2. When he asks why you were speeding, tell him you wanted to race.

3. When he talks to you, pretend you are deaf.

4. If he asks if you knew how fast you were going, say no, my speedometer only goes to......

5. Ask if you can see his gun.

6. Touch him.

7. When he asks why you were speeding, tell him you had to buy a hat.

8. Ask him where he bought his cool hat.

9. Refer to him by his first name.

10. Pretend you are gay and ask him out.

11. When he says no, cry.

12. If he says yes, accuse him of sexual harassment.

13. If the cop is a woman, tell her how ugly she is, but in a nice way.

14. If he asks you to step out of the car, automatically throw yourself on the hood.

15. Ask to be fingerprinted with candy, cause you don't like ink on your fingers.

16. After you sign the ticket and give it to him, say "Oops! That's the wrong name."

17. Bribe him with donuts, and when he agrees, tell him sorry, I just ate the last one.

18. When he comes up to the car, say "License and registration, please" right when he says it.

19. When he goes to read you your rights, sing "La La La, I can't hear you!"

20. Trip and fall into him.

21. Accuse him of police brutality when he pushes you away.

22. Before you sign the ticket, pick your nose. You have to sign with his pen.

23. Chew on the pen, nervously.

24. Clean your ear with the pen.

25. If it's a click pen, take it apart and play with the spring.

26. Ask if he has a daughter. If he says yes, say I thought the name sounded familiar.....

27. Ask him if he ever worked in a prison. If he says yes, ask him how the plumbing was.

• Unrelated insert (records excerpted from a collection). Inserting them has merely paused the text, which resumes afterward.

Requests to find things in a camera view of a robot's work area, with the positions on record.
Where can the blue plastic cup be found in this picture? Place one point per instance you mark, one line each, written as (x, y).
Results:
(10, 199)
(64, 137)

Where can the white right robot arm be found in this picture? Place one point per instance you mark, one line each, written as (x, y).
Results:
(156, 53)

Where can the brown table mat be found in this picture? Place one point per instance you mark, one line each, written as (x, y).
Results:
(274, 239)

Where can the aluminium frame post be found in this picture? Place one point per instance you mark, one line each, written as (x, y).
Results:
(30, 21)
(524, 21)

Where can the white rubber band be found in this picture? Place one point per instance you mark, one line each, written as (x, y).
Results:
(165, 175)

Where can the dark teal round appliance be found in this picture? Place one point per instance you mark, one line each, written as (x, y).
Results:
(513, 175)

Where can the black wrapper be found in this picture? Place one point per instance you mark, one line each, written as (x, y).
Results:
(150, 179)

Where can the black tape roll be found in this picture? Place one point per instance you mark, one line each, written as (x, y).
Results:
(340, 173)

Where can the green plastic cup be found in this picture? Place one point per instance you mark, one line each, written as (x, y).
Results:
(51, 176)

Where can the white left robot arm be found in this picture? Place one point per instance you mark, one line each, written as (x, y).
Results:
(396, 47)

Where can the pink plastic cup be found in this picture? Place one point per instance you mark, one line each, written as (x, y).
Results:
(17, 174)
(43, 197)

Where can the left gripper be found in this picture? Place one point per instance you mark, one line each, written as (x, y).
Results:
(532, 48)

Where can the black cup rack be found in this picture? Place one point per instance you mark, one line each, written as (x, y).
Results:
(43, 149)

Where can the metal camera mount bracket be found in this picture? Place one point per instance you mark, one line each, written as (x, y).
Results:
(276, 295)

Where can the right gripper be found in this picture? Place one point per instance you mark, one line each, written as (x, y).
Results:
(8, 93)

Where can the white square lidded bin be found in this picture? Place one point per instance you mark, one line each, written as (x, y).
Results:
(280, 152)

28. Act like you are retarded.

29. When he's telling you what you did wrong, start repeating him, quietly.

30. Mumble to yourself.
 
Lol, those are great, can't wait to read the rest of them. 😀
 
Just thought of an addition to this one:

26. Ask if he has a daughter. If he says yes, say I thought the name sounded familiar..... if he doesn't have a daughter, say oh, must have been your wife.....if he's not married...then you say damn, your mother looks good for her age.
 
😛 Gee, I wonder, Illtcklu, if some of these are from personal experience. 😀 :blaugh:
 
ticklingnemesis said:
😛 Gee, I wonder, Illtcklu, if some of these are from personal experience. 😀 :blaugh:
Uh......I ........ uh


Why does everyone always think that?
 
ticklingnemesis said:
Because usually it's true! 😛 :jester:
I have an air tight alibi for all these.



When I think of one............. I will let you know.